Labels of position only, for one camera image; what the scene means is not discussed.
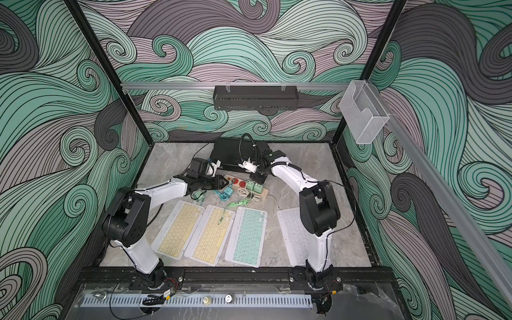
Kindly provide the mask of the black flat box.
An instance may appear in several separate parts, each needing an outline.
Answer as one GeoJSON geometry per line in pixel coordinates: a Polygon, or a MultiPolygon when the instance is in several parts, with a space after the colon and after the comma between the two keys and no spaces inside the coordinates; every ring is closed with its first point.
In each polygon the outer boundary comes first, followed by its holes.
{"type": "Polygon", "coordinates": [[[267,151],[269,145],[264,141],[256,141],[252,143],[250,140],[235,138],[218,138],[210,154],[210,160],[220,160],[221,166],[219,167],[224,171],[236,171],[241,173],[248,173],[238,166],[243,160],[254,158],[255,151],[267,151]]]}

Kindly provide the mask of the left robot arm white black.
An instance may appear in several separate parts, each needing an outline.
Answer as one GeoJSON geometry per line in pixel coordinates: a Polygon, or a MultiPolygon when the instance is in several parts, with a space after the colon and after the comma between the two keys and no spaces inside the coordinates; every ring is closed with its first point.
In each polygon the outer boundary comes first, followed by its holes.
{"type": "Polygon", "coordinates": [[[223,189],[228,180],[217,174],[220,167],[218,159],[194,157],[184,174],[165,183],[143,189],[123,187],[116,191],[101,227],[109,241],[121,246],[135,268],[136,278],[148,289],[159,289],[165,282],[164,264],[145,238],[149,212],[197,190],[223,189]]]}

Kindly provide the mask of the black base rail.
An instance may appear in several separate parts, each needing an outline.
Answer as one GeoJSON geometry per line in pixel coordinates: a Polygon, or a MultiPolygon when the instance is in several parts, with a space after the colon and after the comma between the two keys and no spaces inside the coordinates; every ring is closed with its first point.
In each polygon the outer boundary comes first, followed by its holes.
{"type": "Polygon", "coordinates": [[[88,267],[77,284],[127,285],[142,291],[178,289],[186,292],[202,285],[277,285],[296,291],[342,289],[345,284],[394,283],[388,267],[330,267],[313,276],[304,267],[164,267],[164,275],[152,279],[131,267],[88,267]]]}

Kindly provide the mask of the light green charger adapter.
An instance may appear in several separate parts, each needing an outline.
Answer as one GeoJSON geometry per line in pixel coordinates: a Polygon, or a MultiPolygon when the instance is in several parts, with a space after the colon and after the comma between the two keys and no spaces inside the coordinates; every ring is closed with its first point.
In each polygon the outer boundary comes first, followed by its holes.
{"type": "Polygon", "coordinates": [[[205,194],[206,194],[205,190],[197,190],[191,194],[191,199],[193,201],[202,202],[205,199],[205,194]]]}

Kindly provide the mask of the green keyboard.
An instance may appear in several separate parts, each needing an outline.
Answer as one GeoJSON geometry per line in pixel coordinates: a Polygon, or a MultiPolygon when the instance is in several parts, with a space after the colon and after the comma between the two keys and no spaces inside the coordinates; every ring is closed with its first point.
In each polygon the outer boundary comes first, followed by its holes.
{"type": "Polygon", "coordinates": [[[268,212],[239,207],[233,222],[225,261],[260,267],[268,212]]]}

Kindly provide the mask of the clear acrylic wall holder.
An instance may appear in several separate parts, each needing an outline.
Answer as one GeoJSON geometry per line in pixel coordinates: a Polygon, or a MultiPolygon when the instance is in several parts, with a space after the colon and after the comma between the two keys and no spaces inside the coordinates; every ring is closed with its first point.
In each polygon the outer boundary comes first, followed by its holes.
{"type": "Polygon", "coordinates": [[[365,80],[352,81],[348,85],[339,109],[357,145],[372,144],[389,121],[379,90],[365,80]]]}

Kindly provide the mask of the aluminium wall rail back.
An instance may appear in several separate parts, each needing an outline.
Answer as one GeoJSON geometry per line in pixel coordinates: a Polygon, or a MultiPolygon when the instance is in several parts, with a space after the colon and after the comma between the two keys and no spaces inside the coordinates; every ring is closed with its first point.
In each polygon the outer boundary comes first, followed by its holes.
{"type": "Polygon", "coordinates": [[[122,82],[121,88],[124,91],[132,90],[214,90],[215,87],[222,86],[226,90],[230,90],[231,87],[247,87],[247,86],[271,86],[280,87],[285,89],[286,87],[295,86],[299,91],[342,91],[349,87],[349,83],[269,83],[269,82],[143,82],[143,81],[132,81],[122,82]]]}

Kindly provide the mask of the aluminium wall rail right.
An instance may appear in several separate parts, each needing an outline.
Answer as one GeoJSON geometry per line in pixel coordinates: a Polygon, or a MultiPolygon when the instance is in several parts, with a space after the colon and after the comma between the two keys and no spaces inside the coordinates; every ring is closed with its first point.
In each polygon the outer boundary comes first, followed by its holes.
{"type": "Polygon", "coordinates": [[[408,130],[399,122],[397,113],[390,110],[389,105],[386,104],[376,86],[372,83],[369,83],[368,86],[369,91],[378,101],[380,108],[389,117],[387,124],[398,138],[405,153],[414,162],[441,207],[448,210],[451,220],[465,238],[465,241],[489,277],[493,280],[504,300],[508,305],[511,305],[511,269],[509,265],[501,257],[485,233],[479,228],[461,200],[456,196],[453,189],[444,180],[426,154],[418,148],[416,142],[409,135],[408,130]]]}

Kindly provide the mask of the wooden power strip green plugs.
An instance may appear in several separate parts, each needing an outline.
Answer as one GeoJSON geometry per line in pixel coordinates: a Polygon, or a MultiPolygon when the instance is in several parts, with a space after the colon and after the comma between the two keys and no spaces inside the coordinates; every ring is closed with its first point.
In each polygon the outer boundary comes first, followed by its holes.
{"type": "Polygon", "coordinates": [[[245,180],[230,174],[226,174],[224,175],[224,177],[226,178],[226,180],[228,180],[229,185],[235,191],[242,188],[245,189],[248,193],[255,194],[261,197],[267,197],[269,195],[269,190],[260,183],[245,180]]]}

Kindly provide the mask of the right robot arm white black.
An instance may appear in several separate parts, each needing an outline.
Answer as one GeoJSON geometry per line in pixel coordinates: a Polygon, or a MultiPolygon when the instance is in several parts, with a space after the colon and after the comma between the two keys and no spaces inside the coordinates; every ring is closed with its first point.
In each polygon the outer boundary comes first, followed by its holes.
{"type": "Polygon", "coordinates": [[[256,177],[277,177],[298,194],[300,220],[310,234],[305,273],[309,284],[317,287],[333,273],[331,235],[341,213],[332,184],[310,177],[281,151],[267,151],[240,166],[256,177]]]}

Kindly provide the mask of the yellow keyboard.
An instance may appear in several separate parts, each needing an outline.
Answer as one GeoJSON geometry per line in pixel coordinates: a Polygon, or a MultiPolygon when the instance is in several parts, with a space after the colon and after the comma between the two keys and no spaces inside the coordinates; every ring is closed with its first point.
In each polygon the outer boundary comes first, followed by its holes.
{"type": "Polygon", "coordinates": [[[180,260],[204,211],[205,208],[202,206],[178,201],[154,239],[151,248],[160,255],[180,260]]]}
{"type": "Polygon", "coordinates": [[[185,250],[185,257],[215,267],[227,241],[234,218],[234,211],[208,205],[185,250]]]}

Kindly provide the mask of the aluminium wall rail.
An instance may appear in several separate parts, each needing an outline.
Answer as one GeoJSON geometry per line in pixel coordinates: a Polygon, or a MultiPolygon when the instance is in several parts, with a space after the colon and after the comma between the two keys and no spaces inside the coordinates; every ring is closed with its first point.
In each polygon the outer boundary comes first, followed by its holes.
{"type": "Polygon", "coordinates": [[[485,233],[479,228],[461,200],[456,196],[453,189],[444,180],[426,154],[418,148],[416,142],[409,135],[408,130],[399,122],[397,113],[390,110],[389,105],[386,104],[376,86],[372,83],[369,83],[368,86],[369,91],[378,101],[380,108],[389,117],[387,124],[398,138],[405,153],[414,162],[441,207],[448,210],[451,220],[465,238],[465,241],[489,277],[493,280],[504,300],[508,305],[511,305],[511,269],[509,265],[501,257],[485,233]]]}
{"type": "Polygon", "coordinates": [[[271,86],[280,87],[285,89],[286,87],[295,86],[299,91],[342,91],[349,87],[349,83],[269,83],[269,82],[143,82],[143,81],[132,81],[122,82],[121,88],[124,91],[132,90],[214,90],[215,87],[222,86],[226,90],[230,90],[231,87],[247,87],[247,86],[271,86]]]}

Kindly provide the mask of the black wall tray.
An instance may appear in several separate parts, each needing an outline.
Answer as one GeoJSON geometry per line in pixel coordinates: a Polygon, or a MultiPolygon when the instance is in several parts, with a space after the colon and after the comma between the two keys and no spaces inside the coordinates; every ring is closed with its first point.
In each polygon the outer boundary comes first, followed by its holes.
{"type": "Polygon", "coordinates": [[[295,86],[217,86],[213,91],[214,107],[221,111],[279,111],[295,110],[299,105],[299,93],[295,86]]]}

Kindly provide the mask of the white keyboard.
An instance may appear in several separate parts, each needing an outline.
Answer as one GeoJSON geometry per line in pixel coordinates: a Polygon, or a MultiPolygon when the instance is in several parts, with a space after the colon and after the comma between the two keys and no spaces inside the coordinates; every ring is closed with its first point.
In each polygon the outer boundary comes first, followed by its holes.
{"type": "Polygon", "coordinates": [[[305,267],[309,255],[309,236],[311,234],[301,222],[299,208],[278,211],[277,218],[291,266],[305,267]]]}

————

• Problem to work on
Go through the material above, find each line with the string "keyboard", and copy it.

• Task answer
Kindly provide the mask of the green keyboard.
Kindly provide the mask of the yellow keyboard.
Kindly provide the mask of the white keyboard.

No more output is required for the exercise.